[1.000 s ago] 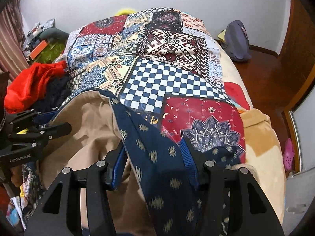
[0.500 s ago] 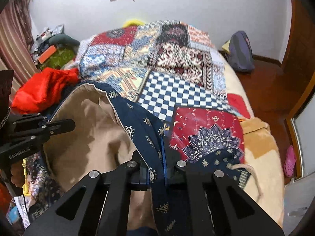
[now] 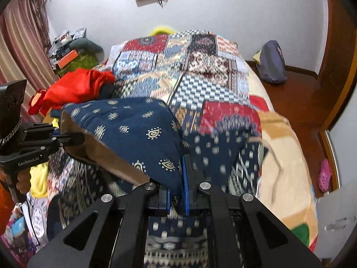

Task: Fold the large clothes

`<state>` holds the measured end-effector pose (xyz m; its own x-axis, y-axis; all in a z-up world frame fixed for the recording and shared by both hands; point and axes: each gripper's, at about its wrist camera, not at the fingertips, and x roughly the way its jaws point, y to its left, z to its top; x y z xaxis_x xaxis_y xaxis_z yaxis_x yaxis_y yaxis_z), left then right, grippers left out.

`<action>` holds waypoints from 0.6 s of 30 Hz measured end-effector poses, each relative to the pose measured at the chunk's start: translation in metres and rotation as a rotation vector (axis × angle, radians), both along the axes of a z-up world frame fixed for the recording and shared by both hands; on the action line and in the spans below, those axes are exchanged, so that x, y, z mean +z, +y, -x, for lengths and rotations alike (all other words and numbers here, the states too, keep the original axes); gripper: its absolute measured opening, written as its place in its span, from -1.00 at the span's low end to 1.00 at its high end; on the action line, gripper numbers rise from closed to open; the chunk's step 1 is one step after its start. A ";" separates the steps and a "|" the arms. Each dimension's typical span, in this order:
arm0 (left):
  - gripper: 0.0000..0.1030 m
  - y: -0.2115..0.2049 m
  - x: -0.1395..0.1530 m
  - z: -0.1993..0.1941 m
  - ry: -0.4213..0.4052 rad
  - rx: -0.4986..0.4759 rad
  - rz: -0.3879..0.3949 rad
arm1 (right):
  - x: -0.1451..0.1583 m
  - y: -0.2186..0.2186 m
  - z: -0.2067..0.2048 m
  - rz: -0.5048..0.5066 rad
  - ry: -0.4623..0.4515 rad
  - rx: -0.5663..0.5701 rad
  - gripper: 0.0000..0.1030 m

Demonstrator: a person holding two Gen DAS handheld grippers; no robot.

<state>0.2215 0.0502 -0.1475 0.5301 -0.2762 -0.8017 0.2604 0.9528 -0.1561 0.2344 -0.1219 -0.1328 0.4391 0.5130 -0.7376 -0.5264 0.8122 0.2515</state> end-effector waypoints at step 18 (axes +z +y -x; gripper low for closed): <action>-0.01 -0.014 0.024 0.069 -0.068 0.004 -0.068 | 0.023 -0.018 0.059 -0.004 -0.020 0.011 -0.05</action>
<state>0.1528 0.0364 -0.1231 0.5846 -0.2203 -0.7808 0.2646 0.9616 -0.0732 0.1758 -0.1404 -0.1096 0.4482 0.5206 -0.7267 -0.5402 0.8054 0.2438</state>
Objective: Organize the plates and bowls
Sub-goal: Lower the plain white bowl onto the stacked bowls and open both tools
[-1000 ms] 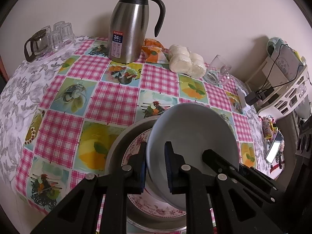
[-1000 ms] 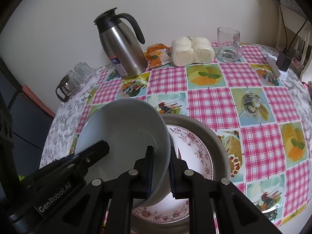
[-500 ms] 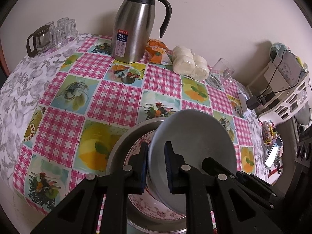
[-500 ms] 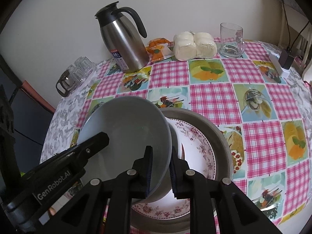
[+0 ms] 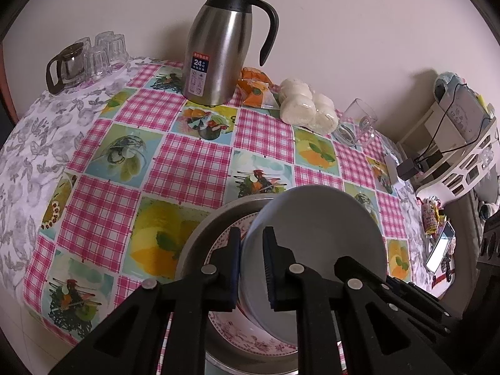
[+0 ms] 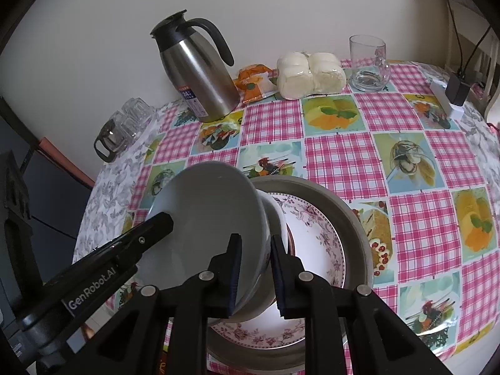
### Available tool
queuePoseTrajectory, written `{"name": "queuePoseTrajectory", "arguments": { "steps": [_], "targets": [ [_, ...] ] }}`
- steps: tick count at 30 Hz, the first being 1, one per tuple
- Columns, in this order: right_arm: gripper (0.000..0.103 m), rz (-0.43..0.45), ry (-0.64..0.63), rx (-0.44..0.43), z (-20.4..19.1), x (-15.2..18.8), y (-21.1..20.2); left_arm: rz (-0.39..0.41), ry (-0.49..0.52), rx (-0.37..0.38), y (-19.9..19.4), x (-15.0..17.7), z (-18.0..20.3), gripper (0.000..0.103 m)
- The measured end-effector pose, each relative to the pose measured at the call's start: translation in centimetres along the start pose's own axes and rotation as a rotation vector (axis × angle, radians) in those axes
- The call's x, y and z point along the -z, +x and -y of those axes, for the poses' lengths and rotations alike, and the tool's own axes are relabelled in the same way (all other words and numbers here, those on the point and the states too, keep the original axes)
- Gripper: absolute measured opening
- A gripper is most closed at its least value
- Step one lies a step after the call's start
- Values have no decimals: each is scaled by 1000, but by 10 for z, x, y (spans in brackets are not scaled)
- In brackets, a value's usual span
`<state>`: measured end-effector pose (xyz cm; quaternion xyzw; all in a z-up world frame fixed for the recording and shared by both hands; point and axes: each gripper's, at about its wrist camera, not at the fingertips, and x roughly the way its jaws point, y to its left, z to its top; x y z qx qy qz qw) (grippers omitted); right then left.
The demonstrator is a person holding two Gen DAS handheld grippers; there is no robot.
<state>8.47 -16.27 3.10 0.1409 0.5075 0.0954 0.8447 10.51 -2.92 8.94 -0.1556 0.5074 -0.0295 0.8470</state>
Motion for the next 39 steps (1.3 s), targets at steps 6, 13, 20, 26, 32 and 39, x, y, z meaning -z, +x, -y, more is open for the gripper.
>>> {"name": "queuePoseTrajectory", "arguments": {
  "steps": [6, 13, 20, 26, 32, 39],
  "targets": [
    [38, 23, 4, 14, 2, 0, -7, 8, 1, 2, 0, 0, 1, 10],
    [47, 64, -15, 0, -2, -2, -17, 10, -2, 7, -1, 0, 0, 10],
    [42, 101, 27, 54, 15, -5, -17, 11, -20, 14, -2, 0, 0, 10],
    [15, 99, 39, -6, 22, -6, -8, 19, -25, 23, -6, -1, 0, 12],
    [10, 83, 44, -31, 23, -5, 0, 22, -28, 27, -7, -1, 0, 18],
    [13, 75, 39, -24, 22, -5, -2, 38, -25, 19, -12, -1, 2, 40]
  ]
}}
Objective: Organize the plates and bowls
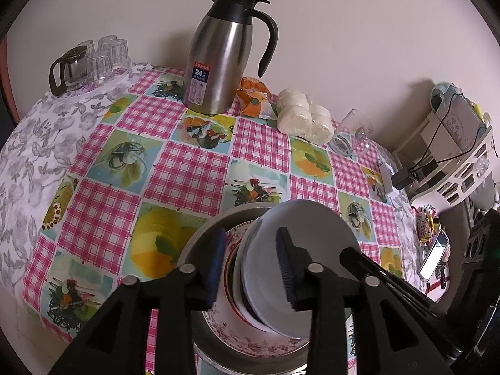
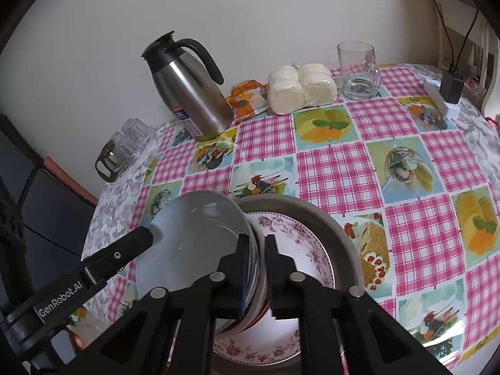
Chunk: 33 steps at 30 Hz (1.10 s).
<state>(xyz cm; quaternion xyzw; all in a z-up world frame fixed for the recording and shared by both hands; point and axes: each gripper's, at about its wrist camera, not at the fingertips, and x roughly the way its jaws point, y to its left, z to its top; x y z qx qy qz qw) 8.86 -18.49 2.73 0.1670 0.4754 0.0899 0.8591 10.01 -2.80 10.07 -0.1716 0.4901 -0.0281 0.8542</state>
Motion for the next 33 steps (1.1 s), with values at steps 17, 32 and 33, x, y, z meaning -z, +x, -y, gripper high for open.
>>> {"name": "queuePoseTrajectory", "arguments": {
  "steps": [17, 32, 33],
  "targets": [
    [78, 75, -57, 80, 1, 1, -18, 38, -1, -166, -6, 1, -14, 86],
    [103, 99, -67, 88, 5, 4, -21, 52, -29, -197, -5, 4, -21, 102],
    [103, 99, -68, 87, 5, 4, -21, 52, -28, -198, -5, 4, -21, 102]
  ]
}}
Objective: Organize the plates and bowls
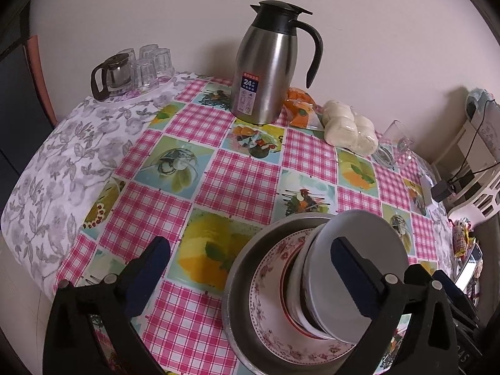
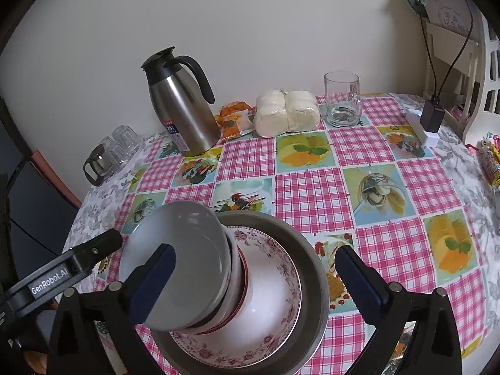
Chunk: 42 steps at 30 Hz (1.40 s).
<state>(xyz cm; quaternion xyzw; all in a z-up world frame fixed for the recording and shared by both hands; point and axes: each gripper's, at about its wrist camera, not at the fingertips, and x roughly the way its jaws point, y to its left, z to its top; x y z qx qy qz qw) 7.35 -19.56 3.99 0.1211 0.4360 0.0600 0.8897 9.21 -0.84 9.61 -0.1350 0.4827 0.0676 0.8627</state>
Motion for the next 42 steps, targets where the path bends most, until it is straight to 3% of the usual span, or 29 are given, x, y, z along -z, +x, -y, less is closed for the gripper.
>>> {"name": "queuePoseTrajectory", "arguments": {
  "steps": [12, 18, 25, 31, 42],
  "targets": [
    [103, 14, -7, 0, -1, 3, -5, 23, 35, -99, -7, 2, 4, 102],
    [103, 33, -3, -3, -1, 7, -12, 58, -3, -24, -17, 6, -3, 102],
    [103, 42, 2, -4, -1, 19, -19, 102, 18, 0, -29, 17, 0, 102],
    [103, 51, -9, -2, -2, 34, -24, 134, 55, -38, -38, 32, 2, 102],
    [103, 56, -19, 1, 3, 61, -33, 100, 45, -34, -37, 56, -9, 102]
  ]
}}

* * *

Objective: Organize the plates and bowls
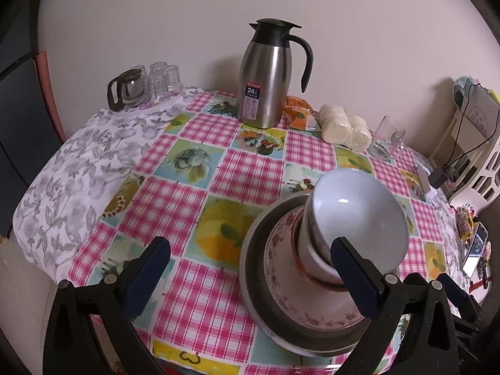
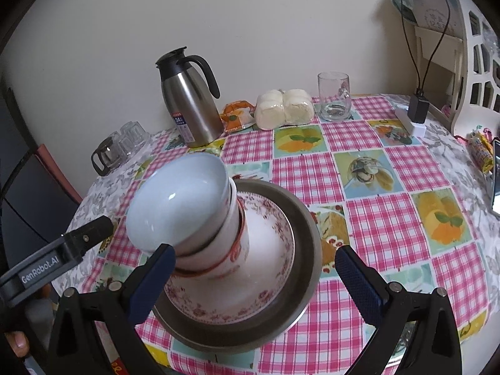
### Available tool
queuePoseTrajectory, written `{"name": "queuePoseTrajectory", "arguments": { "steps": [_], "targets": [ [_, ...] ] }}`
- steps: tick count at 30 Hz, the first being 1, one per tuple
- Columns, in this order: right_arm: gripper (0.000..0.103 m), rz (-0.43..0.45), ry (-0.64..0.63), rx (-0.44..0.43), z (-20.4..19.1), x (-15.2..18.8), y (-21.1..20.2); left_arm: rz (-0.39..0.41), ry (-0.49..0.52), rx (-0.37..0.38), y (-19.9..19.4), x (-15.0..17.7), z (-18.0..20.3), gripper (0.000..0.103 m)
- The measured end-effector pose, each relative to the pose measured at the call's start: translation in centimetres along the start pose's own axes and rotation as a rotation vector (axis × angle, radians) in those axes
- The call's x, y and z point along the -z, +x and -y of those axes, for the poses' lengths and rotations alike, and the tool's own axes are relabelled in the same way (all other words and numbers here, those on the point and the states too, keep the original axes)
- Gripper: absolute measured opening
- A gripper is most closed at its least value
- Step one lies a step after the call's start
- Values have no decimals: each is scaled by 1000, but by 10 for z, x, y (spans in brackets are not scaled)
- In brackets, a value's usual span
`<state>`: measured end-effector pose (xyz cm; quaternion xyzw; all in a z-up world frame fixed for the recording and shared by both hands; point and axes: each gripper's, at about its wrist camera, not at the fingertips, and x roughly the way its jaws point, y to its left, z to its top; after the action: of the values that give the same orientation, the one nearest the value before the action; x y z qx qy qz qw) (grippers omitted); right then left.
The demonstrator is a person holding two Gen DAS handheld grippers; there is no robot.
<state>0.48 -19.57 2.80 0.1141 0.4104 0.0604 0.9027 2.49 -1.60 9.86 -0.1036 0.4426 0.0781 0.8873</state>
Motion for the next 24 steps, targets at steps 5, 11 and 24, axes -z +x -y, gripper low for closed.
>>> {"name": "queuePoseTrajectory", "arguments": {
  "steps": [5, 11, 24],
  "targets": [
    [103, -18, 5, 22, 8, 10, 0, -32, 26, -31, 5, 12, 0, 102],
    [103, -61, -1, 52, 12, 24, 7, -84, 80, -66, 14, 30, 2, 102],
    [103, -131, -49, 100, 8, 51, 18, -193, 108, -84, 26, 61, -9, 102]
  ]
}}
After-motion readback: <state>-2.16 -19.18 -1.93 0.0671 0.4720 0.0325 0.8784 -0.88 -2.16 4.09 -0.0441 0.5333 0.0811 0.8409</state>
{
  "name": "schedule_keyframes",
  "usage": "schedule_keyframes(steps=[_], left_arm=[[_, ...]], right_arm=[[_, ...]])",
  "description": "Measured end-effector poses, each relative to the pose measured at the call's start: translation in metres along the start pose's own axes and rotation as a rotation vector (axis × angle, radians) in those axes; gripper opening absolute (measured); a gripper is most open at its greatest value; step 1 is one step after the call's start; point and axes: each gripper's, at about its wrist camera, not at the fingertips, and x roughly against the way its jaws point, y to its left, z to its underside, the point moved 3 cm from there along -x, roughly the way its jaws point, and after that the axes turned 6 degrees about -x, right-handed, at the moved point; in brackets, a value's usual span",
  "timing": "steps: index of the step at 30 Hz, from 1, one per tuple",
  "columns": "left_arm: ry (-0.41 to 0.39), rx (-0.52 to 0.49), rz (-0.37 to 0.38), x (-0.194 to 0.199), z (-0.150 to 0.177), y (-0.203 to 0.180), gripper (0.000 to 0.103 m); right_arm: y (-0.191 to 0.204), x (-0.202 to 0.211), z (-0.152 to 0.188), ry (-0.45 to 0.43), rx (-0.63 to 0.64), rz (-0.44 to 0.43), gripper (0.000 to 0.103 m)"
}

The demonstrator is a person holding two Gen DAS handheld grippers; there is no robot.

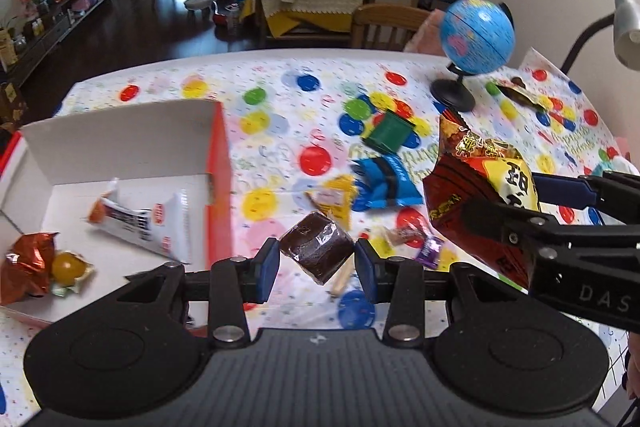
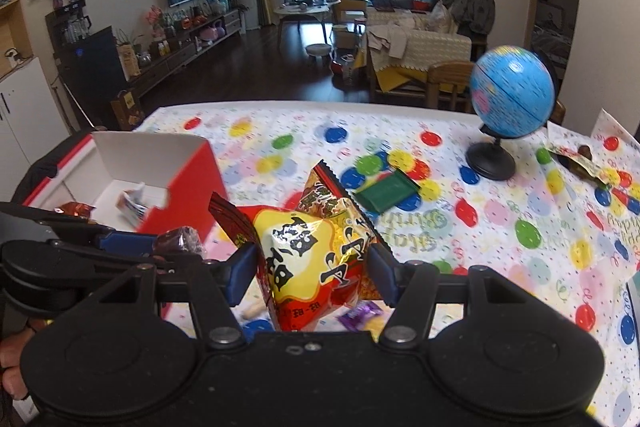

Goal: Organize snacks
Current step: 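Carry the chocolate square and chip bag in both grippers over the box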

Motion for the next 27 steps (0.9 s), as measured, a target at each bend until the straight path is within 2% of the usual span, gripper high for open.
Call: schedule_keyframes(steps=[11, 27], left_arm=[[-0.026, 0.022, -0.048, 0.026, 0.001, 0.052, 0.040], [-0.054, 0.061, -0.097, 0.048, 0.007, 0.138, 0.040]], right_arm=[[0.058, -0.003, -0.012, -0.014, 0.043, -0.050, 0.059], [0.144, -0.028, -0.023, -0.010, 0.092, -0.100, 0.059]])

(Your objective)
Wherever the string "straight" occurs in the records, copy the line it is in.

(Solution for this task)
Motion for the next 42 steps, targets where the path bends most, until it is straight to 3% of the usual span, or 29 are given, x, y, z along -z, +x, -y, less is closed for the gripper.
Motion for the next 27 steps (0.9 s), as measured, a target at each bend until the straight path is within 2% of the usual span, gripper high for open.

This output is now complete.